Aim of the task: Look through the lines below and extract each one that contains "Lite".

Items from a dataset:

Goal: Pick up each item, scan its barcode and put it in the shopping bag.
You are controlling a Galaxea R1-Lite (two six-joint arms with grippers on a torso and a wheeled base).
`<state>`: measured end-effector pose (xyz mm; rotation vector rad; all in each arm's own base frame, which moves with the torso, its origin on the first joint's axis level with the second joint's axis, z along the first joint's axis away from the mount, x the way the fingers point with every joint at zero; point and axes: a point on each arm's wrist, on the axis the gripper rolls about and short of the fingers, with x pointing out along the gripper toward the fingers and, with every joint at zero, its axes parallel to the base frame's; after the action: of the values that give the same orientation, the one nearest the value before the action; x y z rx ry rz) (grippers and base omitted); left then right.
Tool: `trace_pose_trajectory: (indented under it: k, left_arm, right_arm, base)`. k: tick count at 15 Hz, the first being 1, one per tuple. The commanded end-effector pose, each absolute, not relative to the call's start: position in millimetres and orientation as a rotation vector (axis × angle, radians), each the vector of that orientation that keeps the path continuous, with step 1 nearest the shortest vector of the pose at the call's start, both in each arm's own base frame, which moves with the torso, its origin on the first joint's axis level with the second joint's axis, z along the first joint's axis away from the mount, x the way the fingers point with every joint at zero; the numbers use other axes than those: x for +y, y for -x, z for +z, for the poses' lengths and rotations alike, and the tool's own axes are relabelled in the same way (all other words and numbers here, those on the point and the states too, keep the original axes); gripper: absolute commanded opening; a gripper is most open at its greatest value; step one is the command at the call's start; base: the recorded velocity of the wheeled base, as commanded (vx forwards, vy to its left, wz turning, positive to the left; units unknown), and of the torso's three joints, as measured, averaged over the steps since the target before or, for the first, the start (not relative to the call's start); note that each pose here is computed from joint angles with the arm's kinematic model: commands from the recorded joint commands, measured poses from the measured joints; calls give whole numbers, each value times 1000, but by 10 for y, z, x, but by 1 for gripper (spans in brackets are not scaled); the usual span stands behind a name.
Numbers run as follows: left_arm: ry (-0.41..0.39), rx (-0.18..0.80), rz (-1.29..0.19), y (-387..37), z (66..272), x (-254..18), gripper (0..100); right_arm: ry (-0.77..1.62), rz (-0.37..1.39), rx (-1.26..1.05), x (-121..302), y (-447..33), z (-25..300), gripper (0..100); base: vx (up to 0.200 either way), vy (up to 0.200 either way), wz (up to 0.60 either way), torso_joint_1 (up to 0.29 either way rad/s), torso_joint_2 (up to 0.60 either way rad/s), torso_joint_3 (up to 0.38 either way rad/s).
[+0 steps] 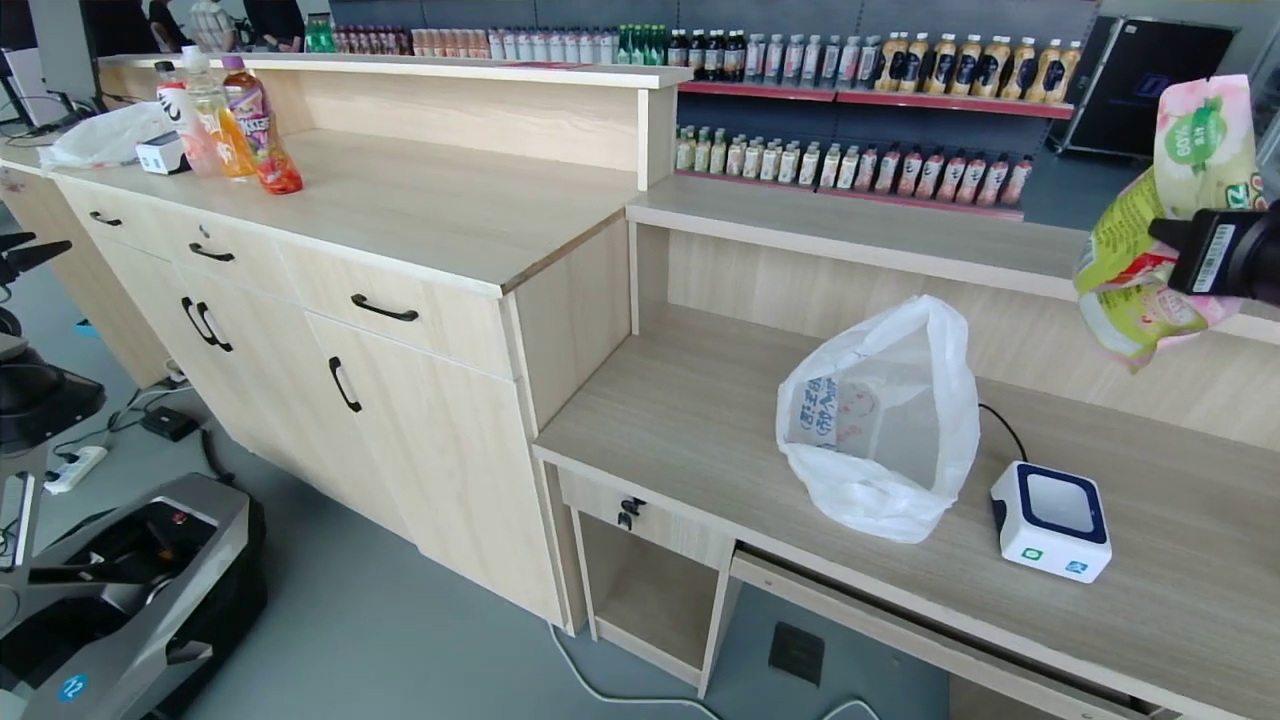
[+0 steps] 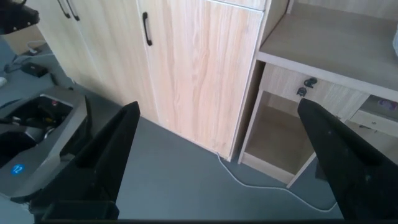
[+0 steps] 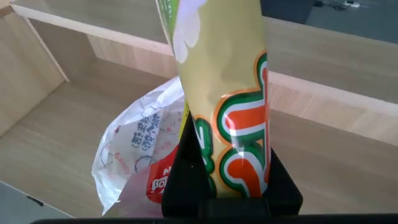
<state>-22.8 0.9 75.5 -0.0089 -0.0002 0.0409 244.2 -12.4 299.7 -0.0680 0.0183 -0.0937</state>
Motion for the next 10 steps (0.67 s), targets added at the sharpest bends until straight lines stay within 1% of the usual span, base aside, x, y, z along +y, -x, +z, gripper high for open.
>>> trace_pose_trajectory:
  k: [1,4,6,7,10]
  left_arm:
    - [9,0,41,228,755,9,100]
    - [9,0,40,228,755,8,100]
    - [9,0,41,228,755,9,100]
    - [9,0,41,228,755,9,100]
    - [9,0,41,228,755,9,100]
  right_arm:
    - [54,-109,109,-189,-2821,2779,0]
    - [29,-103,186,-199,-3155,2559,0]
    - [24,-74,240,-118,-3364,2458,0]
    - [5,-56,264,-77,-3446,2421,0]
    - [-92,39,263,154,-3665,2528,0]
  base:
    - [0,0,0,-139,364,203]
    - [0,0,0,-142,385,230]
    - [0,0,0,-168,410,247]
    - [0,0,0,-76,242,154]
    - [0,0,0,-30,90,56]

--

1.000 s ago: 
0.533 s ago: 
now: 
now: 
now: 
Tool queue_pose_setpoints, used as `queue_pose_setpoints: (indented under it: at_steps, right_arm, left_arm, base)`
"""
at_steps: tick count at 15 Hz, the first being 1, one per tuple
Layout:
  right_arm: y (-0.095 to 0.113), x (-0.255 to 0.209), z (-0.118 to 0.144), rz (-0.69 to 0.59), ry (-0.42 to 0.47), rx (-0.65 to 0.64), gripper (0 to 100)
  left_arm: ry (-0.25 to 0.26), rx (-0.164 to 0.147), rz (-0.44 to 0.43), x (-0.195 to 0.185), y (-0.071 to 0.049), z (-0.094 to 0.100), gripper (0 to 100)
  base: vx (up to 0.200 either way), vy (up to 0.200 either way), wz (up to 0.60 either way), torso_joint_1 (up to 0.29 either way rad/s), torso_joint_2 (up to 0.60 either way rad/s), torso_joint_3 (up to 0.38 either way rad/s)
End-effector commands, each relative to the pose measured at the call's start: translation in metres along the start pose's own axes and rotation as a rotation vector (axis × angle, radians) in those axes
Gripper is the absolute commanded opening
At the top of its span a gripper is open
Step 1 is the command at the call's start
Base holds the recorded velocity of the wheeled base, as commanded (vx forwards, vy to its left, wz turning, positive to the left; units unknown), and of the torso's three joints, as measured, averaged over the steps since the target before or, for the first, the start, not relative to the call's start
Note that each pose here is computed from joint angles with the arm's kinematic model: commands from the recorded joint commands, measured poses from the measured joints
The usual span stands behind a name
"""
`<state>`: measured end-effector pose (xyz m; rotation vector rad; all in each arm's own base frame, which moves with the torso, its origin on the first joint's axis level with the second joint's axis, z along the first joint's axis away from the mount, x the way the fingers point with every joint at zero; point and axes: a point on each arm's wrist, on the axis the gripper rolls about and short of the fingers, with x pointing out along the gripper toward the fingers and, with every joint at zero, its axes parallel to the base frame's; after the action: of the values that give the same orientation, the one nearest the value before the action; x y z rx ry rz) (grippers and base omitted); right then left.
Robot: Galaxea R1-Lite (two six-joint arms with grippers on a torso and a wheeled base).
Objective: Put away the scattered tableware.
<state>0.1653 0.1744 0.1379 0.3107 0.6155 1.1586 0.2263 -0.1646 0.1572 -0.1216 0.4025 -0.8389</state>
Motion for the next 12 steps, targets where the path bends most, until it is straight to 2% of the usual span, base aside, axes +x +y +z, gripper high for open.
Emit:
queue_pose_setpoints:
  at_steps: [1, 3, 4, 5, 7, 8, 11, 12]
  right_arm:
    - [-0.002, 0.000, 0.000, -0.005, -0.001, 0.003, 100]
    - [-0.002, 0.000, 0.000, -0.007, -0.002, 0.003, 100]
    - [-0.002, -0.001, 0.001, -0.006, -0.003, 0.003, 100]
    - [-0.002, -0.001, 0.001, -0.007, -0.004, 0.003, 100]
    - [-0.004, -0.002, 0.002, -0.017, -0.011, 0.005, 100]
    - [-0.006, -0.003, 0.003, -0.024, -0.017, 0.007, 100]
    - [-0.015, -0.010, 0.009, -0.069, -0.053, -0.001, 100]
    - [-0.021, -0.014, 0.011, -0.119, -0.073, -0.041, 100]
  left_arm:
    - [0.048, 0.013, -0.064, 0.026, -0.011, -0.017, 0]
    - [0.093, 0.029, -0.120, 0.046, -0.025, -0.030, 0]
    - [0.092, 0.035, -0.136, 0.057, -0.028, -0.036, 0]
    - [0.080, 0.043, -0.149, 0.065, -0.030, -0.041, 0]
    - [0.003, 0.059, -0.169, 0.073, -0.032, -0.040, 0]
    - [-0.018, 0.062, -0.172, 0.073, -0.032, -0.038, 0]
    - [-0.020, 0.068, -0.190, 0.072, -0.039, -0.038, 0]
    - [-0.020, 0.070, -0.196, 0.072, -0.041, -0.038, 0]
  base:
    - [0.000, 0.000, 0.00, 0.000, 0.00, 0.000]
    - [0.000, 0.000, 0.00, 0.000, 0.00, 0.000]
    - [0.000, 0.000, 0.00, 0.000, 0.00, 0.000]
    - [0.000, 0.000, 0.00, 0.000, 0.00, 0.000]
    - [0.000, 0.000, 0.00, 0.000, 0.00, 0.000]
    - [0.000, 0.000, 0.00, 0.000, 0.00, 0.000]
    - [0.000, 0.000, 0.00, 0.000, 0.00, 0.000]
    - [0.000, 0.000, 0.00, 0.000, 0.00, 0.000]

Task result:
You are controlling a Galaxea R1-Lite (two six-joint arms with grippers on a torso and a wheeled base).
Robot: Galaxea R1-Lite (two six-joint arms with grippers on a torso and a wheeled base).

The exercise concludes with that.